The study also suggested that anti-spike protein-binding antibodies did not correlate with protection against seasonal coronavirus infections, researchers said.

Coronavirus reinfection infographic

Source: Petrie JG et al. J Infect Dis. 2021; doi: 10.1093 / infdis / jiab161.

“Doctors should still suspect SARS-CoV-2 infections in their patients with acute respiratory infections, even if that patient was previously infected.” Josh G. Petrie, PhD, Healio said, a research fellow at the Epidemiology Department of the University of Michigan’s School of Public Health. “Given the behavior of seasonal coronaviruses and the fact that previous pandemic influenza viruses have become endemic, it is likely that we will continue to have SARS-CoV-2 transmission.”

Petrie and colleagues analyzed 1,004 seasonal coronavirus infections in 3,418 patients in a cohort of households with children receiving primary care from Michigan Medicine. Of these patients, 40% have been followed for 3 years or more. Patients’ households were screened annually for seasonal coronavirus, and serum tests were performed for SARS-CoV-1 and SARS-CoV-2 spike proteins.

Josh G. Petrie

Of the 1,004 seasonal coronavirus infections, 30% were reinfections of any type of coronavirus, the researchers reported. The number of coronavirus infections ranged from one to 13 per patient.

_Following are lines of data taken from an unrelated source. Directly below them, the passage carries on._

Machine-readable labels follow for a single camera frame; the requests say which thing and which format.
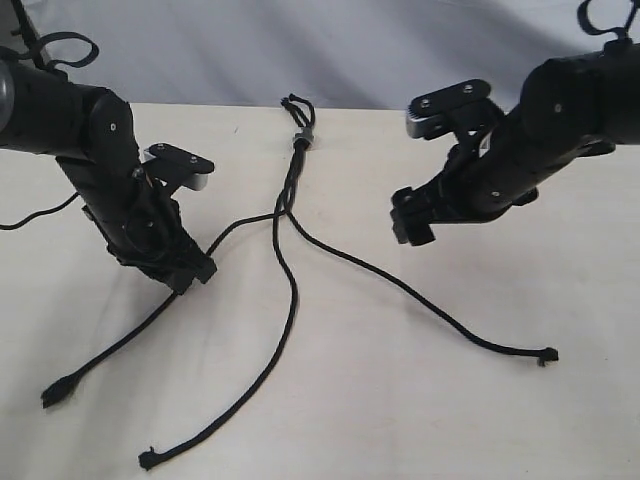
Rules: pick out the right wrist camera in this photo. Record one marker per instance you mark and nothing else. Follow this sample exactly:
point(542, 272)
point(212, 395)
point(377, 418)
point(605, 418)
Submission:
point(431, 115)

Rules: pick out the black metal stand pole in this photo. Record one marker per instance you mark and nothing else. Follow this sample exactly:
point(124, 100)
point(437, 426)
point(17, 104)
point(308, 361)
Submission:
point(31, 39)

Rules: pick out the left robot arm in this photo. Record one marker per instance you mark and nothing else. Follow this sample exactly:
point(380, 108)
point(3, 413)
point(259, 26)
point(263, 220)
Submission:
point(87, 129)

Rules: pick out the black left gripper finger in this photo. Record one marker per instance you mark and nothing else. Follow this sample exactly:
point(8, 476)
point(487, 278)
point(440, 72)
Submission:
point(201, 265)
point(177, 278)

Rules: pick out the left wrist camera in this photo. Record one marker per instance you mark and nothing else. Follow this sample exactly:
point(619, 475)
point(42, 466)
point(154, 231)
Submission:
point(176, 168)

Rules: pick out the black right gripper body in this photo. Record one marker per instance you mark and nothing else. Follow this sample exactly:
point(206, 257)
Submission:
point(493, 167)

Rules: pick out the black plastic cable clamp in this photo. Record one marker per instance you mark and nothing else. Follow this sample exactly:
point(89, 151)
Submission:
point(303, 139)

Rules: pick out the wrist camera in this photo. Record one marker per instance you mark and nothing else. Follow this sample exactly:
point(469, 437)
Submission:
point(176, 168)
point(431, 115)

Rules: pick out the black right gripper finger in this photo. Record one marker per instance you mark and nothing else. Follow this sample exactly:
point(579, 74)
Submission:
point(414, 232)
point(408, 202)

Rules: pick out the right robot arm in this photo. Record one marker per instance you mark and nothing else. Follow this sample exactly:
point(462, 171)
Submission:
point(569, 108)

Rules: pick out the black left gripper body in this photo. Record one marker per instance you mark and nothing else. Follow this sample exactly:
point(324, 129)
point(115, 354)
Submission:
point(139, 222)

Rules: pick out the grey backdrop cloth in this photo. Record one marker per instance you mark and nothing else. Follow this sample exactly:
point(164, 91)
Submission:
point(343, 54)

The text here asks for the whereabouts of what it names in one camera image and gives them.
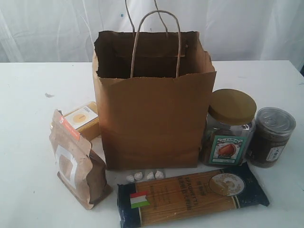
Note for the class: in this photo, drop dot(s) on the white backdrop sheet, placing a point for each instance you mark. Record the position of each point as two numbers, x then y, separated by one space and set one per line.
65 30

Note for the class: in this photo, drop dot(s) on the dark can with silver lid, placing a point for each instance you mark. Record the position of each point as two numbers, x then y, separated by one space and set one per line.
274 127

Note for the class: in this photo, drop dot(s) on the yellow millet grain pack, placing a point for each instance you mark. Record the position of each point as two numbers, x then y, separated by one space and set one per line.
85 120

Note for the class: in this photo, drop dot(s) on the brown kraft pouch white label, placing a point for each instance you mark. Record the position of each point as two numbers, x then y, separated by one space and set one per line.
80 169

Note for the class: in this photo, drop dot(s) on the blister pack of white pills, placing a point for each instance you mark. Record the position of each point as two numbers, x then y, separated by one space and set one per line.
145 175

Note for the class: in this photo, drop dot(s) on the glass jar with gold lid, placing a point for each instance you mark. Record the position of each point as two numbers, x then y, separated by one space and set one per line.
230 125

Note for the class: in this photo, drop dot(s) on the brown paper shopping bag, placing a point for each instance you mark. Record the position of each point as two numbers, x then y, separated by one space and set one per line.
152 92

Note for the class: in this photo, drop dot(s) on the spaghetti package dark blue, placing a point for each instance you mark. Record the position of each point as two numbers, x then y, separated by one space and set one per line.
157 201

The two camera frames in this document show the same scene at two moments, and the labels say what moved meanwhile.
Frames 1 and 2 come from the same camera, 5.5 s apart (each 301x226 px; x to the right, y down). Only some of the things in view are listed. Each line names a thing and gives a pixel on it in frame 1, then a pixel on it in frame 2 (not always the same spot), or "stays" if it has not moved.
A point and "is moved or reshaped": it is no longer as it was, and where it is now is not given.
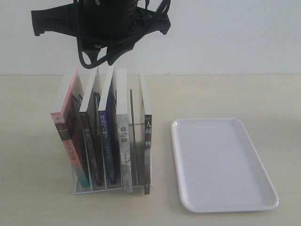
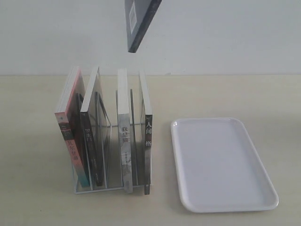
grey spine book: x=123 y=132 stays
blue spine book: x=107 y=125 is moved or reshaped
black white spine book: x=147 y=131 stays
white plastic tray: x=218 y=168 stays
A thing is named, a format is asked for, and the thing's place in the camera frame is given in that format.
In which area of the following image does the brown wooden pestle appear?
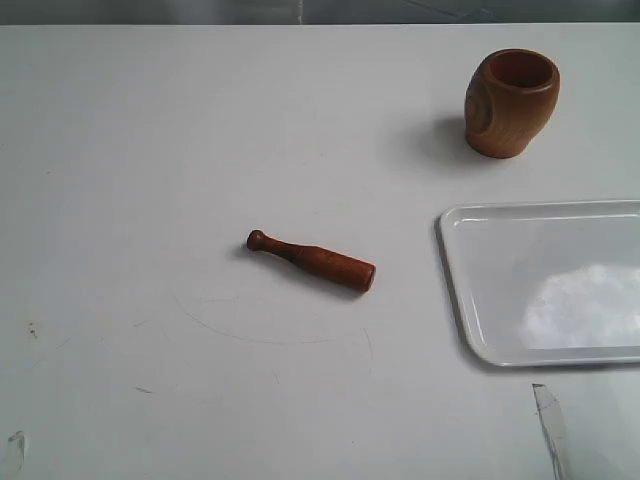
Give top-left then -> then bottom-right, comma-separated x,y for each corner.
246,230 -> 376,293

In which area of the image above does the brown wooden mortar cup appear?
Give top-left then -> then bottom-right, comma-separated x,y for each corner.
464,49 -> 560,159

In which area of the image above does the white plastic tray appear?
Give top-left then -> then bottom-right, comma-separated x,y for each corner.
436,200 -> 639,367

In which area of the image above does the clear tape strip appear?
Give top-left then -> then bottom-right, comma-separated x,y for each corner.
532,383 -> 571,480

The levels of binding antibodies to seasonal coronavirus were high, increased little after infection, and were consistent over time, according to the study. The pre-infection antibody levels had no significant influence on the likelihood of infection.

According to Petrie, the limitation of the study is that it cannot determine whether antibodies bound to coronavirus proteins have an impact on virus replication.

“While our findings on seasonal coronavirus reinfections could provide clues as to how SARS-CoV-2 will behave in the future, it will be important to continue to monitor the virus itself and how it behaves if the population is immunized through vaccination and infection increases. ” he said.